Busking with kazoos
Two Man Gentleman Band at Hollis Library
By Brian Early firstname.lastname@example.org
A library isn’t the typical venue for the Two Man Gentleman Band. Usually they play in a small theater or a bar. But they’re not against libraries.
“We’re both gentlemen,” said Andy Bean, one of the two members of the band. “We like to read as much as possible, so a library will suit us nicely.”
The other member is Fuller Condon. Together they recreate a traveling Vaudeville act; they dress in nice old suits, play old instruments and entertain their fellow humans. And they have kazoos. A whole bunch of them — with their name on them. Chances are, if you show up at the Hollis Social Library next Friday, June 27, you’ll get a free kazoo, and you’ll play along and sing with the band. Bean plays the banjo and lead kazoo and Fuller plays bass and tenor kazoo, though they’re probably all the same kazoo.
“People get happy when they hear it,” Bean said about the kazoo. “You get a kazoo into people’s mouths, and you’ve given them a gift.”
They receive about a 1,000 kazoos free, as they’re sponsored by kazoo.com, and then they buy another couple thousand at cost to hand out, he said. They were surprised to learn that about 10 percent of people at the shows can’t play kazoos — they initially thought kazoo-playing ability was universal.
The Hollis show will be the duo’s first show in New Hampshire after starting out as a busking act in Central Park and the subway stations of New York City. Four years later, they’re making a full-time go with the band, finding their niche along the way. They found that a banjo is more novel than a guitar busking in New York City and everybody loves kazoos.
As they played in Central Park, a few celebrities would happen upon them. Ethan Hawke threw money in the case, Bean said. And the two were asked by a stranger to play at the stranger’s house. Ten minutes later, they were playing at Carson Daly’s house, he said. Some celebrities were less impressed. Art Garfunkel passed by twice and never tossed in change, Bean said.
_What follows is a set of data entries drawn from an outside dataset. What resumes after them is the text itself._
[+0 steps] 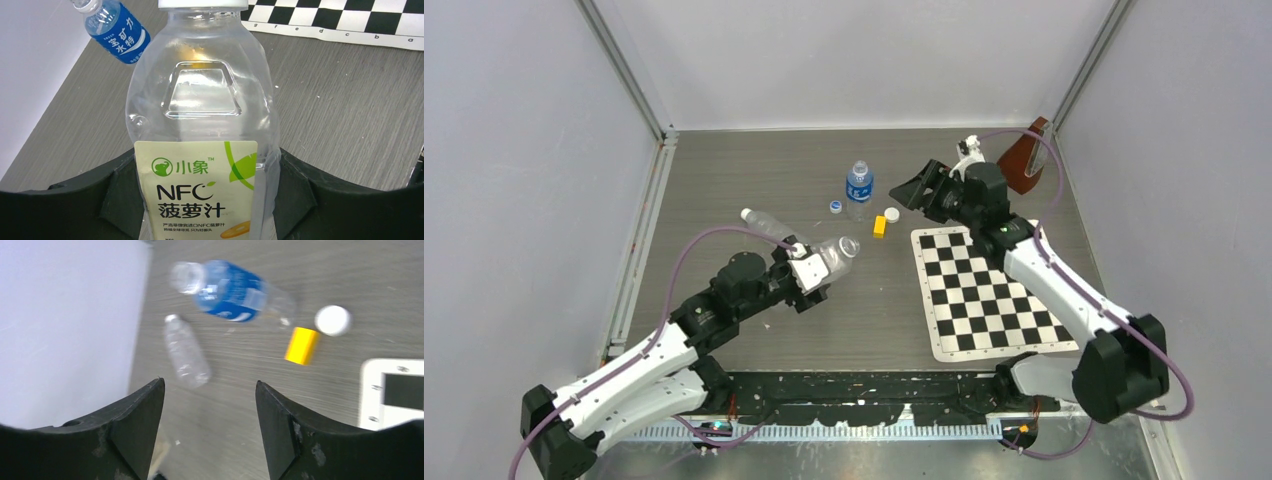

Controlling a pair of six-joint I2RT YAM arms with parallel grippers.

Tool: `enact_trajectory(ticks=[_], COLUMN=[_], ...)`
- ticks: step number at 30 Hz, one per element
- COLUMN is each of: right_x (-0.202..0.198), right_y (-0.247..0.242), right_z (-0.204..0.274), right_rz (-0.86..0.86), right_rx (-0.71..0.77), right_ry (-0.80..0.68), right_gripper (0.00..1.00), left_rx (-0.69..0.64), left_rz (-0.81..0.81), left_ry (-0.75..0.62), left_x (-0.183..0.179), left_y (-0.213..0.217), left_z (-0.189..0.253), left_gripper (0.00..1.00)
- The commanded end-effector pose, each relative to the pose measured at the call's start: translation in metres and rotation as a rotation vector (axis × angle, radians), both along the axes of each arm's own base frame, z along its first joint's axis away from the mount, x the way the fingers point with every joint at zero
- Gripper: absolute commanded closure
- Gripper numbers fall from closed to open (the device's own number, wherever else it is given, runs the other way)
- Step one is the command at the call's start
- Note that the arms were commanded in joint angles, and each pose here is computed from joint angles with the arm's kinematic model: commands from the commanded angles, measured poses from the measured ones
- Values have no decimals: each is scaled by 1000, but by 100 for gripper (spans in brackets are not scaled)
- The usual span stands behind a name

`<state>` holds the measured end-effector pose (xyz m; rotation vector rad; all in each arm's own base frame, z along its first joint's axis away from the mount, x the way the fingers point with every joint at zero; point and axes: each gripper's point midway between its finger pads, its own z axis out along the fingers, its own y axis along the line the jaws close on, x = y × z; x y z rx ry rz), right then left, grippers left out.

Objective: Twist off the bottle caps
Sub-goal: Place the bottle cap at the center of the board, then place the plastic bottle at the center of the board.

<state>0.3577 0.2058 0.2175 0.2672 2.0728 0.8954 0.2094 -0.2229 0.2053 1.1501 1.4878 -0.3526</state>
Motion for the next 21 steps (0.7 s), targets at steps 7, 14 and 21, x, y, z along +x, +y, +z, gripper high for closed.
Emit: enact_trajectory(ticks=[7,14,21], right_x=[-87,-120,-119], right_y=[59,97,107], right_z=[88,72,58], right_rz=[415,565,571], right_rx=[149,67,39], right_ry=[-269,-280,-254], right_gripper=[18,17,21], left_rx=[-80,-82,-84], left_rz=[29,25,23], left_ry=[-37,-28,-31], left_x=[14,15,14], left_y=[-12,-15,-14], left_z=[18,17,18], left_gripper=[97,97,97])
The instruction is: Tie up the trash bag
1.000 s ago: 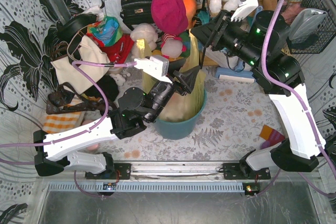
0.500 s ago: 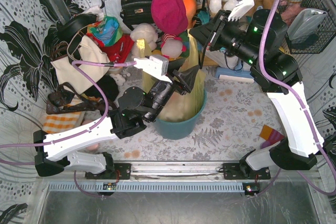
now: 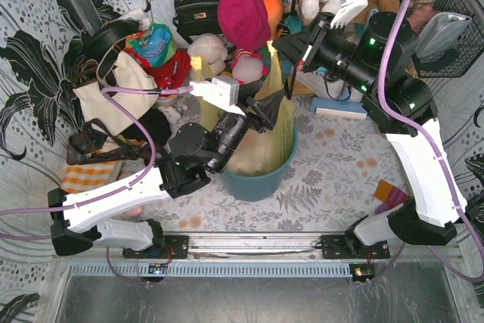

The music, in true Vaudeville form, is full of double entendres. One song from their latest album, Heavy Petting, is “When your Lips are Playing my Kazoo.” They don’t plan to tone down the material at the show.
“We don’t hide our intentions in our material,” Bean said. “If they booked us, they should know what they’re getting. We’re providing an educational service.”
Bean graduated from Londonderry High School in 1997 and quickly left the state to attend Columbia University in New York City, where he met Condon. Bean received a degree in mathematics.
“We have a few mathematic theme songs,” he said. “[Condon] went for music, and all our songs have music.”
Condon plays a 1930s bass, and Bean strums a 1925 banjo. They play those instruments while they play their kazoos with a kazoo holder made from a coat hanger.
They hope to play a bigger show next time, not at a library at 3 p.m.
“We will do it as long as America will tolerate us,” Bean said.